For the entries below, say how many lines hold the word "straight", with the number as the only reply.

-------- Dataset --------

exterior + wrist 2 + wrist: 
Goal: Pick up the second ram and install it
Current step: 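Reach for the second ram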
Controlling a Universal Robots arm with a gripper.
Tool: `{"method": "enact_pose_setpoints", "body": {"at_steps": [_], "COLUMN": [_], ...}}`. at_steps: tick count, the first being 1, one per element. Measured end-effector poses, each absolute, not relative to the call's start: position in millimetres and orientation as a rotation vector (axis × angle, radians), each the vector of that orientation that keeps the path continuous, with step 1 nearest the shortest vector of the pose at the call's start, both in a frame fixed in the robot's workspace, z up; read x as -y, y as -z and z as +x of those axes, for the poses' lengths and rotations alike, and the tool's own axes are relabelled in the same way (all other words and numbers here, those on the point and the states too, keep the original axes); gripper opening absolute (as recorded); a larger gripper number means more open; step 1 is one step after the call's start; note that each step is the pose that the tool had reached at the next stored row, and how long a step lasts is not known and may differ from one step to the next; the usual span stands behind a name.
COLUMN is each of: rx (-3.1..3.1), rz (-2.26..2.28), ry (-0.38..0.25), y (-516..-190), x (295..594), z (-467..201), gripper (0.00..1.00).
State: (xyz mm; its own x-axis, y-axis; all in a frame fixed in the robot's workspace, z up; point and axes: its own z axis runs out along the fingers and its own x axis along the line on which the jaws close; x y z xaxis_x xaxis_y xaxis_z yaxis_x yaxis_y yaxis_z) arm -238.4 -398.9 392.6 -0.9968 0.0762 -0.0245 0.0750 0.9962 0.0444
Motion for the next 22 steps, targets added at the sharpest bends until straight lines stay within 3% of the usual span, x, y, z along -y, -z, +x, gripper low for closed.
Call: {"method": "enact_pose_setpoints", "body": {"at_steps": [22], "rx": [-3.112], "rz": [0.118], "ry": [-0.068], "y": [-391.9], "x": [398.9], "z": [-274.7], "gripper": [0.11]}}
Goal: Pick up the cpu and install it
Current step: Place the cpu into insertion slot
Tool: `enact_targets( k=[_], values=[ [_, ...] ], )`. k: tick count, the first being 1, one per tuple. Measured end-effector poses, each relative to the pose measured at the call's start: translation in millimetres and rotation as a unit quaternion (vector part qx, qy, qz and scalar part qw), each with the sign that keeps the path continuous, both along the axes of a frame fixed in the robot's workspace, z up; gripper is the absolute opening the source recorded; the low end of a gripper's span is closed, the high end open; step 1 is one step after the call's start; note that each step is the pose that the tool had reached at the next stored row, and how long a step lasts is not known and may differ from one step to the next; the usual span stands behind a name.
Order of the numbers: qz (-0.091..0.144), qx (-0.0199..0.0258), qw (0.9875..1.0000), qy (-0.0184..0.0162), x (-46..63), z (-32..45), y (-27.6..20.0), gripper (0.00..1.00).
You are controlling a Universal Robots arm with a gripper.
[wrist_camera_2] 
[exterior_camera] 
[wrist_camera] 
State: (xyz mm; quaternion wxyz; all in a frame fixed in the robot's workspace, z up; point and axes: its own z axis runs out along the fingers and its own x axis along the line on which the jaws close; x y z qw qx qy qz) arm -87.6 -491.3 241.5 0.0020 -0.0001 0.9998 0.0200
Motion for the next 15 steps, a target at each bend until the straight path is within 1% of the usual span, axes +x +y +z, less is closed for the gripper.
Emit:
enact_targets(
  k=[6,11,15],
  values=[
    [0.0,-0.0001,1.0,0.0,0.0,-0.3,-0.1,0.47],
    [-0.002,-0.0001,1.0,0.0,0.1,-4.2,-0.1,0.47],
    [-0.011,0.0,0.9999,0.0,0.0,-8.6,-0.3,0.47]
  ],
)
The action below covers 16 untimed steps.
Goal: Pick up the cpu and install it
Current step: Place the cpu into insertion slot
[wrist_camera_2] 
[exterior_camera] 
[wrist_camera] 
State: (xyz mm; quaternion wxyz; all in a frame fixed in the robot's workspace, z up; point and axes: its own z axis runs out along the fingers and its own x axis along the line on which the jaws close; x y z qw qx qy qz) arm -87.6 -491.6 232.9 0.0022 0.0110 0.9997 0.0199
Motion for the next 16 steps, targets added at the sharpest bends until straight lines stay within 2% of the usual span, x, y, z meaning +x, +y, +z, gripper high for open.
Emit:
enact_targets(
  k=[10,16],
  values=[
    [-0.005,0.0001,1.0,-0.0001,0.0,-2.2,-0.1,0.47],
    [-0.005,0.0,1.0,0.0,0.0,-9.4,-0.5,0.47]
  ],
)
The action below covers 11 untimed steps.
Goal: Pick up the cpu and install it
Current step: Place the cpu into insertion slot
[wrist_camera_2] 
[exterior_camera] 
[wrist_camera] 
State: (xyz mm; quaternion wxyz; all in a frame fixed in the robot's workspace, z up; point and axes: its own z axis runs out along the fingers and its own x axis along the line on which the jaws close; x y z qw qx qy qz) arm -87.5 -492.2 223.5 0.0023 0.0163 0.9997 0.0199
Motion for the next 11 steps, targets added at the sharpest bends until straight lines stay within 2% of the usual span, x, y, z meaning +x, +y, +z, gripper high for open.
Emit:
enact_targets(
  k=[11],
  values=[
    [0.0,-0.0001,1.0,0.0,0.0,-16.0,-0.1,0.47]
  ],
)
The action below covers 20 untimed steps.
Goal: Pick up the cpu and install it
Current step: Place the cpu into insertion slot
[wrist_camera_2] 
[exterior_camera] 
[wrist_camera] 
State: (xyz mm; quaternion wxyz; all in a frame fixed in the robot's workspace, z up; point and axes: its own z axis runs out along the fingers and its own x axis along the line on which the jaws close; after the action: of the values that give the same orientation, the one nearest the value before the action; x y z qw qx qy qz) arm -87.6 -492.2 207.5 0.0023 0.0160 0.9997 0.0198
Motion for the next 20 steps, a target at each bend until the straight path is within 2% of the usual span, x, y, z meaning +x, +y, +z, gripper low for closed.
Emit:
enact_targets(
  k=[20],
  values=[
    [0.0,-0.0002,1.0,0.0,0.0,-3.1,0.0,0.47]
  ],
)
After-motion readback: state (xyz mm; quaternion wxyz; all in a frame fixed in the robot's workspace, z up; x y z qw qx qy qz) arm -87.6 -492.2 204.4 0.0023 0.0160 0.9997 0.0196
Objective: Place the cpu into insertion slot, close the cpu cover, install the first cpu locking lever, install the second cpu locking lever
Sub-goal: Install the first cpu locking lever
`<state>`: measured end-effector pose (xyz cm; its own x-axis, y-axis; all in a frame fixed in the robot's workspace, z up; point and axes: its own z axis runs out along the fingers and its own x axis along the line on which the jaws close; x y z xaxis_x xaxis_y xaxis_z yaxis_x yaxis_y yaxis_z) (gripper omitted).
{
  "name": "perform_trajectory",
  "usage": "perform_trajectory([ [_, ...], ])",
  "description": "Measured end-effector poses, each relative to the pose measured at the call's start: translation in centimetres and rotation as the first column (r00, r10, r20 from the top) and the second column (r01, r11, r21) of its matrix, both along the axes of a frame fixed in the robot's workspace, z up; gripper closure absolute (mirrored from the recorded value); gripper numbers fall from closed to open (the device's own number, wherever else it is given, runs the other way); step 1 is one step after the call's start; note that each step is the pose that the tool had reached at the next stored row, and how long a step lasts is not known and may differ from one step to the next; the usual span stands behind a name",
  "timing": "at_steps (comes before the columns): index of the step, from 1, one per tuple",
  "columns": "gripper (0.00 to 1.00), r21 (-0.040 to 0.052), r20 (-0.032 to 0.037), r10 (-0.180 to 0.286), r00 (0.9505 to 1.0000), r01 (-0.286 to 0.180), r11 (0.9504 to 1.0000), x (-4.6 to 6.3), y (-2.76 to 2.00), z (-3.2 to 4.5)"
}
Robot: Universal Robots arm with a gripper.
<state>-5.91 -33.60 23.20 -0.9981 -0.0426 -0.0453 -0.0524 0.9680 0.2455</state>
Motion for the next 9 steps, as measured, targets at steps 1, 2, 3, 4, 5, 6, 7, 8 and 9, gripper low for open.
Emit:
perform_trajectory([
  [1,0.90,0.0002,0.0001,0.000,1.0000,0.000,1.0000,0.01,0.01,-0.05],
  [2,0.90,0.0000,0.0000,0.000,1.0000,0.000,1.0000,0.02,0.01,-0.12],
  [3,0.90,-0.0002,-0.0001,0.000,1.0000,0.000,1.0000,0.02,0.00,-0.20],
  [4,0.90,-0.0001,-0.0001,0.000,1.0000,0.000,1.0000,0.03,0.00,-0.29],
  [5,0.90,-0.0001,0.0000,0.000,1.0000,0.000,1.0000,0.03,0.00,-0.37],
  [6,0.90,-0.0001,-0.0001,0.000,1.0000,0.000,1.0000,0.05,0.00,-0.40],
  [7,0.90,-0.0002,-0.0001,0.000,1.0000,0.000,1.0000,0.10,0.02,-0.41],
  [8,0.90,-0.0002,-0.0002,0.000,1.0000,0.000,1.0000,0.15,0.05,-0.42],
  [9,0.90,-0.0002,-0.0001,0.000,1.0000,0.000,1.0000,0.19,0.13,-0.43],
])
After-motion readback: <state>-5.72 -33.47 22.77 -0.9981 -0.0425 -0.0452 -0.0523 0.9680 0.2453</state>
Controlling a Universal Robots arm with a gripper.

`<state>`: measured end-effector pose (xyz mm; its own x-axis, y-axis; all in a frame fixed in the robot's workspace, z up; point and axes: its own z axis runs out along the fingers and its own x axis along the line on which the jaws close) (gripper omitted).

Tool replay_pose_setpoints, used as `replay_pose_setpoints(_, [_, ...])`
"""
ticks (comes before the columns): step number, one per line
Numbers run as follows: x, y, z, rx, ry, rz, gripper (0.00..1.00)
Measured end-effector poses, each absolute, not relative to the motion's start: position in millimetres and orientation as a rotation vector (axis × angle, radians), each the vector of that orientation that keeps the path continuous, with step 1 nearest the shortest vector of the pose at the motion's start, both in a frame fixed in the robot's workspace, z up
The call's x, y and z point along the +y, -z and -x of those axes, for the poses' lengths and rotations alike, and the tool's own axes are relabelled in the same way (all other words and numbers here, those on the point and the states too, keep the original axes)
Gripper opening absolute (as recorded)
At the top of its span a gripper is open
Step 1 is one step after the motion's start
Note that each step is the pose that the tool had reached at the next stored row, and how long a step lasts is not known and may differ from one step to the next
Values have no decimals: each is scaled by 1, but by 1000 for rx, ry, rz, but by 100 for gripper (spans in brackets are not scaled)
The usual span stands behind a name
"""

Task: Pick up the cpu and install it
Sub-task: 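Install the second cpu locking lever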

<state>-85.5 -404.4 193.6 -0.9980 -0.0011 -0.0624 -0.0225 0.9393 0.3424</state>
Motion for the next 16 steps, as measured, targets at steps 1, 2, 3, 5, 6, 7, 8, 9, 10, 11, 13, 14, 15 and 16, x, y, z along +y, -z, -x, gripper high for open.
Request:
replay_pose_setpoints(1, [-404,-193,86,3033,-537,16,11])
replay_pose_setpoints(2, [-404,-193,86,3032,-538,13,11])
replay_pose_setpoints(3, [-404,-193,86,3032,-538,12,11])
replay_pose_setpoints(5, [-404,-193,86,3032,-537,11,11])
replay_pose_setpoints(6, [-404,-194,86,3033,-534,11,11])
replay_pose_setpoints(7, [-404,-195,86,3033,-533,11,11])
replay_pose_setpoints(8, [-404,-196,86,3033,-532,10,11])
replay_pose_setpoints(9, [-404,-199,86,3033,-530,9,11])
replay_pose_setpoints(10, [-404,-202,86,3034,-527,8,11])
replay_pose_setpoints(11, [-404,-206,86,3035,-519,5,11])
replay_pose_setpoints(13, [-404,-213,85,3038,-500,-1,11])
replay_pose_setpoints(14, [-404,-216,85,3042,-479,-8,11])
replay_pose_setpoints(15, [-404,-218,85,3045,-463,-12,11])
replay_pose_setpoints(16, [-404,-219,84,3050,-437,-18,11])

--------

**Final answer**
5